Prompt =
Could you reproduce, from the records below, everything from the line with "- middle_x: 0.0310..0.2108" down to the line with "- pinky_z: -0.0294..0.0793", keeping both of those lines and changing nothing?

******************************

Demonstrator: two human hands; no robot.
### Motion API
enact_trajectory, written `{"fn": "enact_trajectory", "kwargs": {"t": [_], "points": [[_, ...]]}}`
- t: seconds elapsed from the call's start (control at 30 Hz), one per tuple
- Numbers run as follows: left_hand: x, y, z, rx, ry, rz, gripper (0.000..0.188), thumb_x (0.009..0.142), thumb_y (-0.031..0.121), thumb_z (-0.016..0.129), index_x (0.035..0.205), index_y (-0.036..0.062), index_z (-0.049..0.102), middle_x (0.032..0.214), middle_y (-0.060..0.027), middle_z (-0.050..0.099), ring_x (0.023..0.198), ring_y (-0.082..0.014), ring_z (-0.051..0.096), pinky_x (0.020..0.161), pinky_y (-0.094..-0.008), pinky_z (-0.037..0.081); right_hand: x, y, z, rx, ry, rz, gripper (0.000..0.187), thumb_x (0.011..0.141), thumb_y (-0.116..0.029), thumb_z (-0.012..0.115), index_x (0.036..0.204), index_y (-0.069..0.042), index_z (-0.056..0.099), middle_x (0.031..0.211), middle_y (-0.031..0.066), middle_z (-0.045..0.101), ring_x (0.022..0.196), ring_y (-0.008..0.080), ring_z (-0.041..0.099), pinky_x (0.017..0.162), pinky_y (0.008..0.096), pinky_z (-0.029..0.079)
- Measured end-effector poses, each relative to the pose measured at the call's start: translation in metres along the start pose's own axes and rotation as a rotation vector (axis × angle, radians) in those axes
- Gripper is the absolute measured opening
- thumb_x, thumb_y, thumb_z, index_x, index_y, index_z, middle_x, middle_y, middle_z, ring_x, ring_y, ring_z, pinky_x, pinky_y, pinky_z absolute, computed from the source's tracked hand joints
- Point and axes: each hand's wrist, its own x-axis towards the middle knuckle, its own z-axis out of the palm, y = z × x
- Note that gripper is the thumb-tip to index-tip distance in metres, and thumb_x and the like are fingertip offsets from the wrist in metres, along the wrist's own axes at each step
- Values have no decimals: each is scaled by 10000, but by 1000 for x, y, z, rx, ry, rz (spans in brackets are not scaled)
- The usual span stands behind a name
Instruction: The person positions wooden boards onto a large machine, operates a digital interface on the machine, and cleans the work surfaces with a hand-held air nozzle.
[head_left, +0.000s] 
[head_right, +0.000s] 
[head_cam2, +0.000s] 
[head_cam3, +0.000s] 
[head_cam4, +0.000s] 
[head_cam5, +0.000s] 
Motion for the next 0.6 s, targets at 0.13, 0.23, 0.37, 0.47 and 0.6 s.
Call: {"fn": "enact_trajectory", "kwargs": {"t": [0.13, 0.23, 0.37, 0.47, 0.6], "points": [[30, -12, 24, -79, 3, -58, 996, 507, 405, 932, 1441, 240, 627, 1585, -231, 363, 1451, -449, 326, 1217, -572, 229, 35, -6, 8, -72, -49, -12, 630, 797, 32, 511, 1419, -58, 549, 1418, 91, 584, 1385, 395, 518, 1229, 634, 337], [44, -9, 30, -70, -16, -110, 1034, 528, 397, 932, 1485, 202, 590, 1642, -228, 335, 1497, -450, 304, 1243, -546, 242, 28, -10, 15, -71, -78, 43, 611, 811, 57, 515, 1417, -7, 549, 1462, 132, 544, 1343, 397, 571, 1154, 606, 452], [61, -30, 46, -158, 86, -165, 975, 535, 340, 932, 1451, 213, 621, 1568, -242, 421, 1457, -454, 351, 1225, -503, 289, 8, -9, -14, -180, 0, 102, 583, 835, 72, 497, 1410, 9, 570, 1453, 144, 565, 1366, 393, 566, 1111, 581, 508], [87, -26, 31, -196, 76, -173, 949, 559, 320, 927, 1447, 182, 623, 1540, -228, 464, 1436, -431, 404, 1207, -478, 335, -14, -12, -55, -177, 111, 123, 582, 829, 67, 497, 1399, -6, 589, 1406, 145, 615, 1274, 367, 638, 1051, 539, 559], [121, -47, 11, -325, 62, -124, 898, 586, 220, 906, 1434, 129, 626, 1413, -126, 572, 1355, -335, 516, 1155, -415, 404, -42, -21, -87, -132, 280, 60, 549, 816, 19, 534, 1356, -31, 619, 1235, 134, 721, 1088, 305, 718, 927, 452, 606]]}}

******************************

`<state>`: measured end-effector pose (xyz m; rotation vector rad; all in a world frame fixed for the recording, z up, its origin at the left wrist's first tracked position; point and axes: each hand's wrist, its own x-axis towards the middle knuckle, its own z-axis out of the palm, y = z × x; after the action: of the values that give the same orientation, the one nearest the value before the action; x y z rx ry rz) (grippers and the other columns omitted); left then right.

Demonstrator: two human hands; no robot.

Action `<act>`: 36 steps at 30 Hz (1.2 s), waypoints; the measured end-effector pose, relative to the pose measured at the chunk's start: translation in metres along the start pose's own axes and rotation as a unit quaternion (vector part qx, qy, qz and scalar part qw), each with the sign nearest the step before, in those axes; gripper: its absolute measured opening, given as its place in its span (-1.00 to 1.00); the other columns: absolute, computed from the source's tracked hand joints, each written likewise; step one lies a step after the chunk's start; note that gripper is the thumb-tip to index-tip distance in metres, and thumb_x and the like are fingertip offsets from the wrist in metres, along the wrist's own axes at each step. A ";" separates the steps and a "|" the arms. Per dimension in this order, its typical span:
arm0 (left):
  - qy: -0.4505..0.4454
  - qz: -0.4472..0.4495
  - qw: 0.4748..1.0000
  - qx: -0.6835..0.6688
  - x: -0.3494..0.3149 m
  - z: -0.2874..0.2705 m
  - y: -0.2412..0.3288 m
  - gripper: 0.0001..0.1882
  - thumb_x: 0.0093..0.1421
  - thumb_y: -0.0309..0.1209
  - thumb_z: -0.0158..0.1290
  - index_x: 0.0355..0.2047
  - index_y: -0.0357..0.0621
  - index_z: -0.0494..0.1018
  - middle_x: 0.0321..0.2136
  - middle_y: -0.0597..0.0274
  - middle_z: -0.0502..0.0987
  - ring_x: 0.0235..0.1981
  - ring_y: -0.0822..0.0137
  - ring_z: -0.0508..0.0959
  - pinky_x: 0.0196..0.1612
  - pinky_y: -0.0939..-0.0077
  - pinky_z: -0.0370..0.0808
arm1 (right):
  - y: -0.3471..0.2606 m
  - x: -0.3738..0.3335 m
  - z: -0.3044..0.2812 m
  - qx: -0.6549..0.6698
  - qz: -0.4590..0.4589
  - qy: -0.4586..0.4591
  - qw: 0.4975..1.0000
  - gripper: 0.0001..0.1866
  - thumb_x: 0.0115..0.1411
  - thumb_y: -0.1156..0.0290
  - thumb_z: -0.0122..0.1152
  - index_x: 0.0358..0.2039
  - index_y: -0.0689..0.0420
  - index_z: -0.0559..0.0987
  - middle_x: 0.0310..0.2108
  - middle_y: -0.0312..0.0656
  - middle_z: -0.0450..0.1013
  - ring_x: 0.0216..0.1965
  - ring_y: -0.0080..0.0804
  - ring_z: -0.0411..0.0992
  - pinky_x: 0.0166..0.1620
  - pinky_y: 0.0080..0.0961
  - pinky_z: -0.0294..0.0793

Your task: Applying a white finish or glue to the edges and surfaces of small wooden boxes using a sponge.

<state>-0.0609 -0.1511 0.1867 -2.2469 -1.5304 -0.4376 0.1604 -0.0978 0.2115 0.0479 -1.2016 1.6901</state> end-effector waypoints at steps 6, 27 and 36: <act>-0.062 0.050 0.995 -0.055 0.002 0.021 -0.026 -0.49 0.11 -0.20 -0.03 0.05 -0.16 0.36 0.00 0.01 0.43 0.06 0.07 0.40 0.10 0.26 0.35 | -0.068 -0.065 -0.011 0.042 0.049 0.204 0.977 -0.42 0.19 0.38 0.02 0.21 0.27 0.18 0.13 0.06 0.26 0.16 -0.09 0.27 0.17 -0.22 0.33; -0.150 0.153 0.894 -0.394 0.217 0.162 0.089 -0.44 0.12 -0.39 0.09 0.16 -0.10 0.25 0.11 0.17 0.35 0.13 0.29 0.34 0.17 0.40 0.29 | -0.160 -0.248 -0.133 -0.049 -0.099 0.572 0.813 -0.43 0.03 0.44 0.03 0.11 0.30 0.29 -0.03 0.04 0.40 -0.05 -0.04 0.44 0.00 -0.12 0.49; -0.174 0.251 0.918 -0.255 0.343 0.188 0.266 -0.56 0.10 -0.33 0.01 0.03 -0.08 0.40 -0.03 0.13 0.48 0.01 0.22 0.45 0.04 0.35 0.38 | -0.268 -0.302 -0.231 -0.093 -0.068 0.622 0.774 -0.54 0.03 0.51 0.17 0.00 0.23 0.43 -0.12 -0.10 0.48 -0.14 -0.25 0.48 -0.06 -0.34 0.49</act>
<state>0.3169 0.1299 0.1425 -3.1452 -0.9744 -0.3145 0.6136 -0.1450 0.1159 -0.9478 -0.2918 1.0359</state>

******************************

Exercise output =
  - middle_x: 0.0310..0.2108
  - middle_y: -0.0312..0.0656
  - middle_z: -0.0450..0.1013
  - ring_x: 0.0216..0.1965
  - ring_y: -0.0080..0.0804
  - ring_z: -0.0411..0.0992
  - pinky_x: 0.0166..0.1620
  - pinky_y: 0.0080..0.0961
  - pinky_z: -0.0294..0.0793

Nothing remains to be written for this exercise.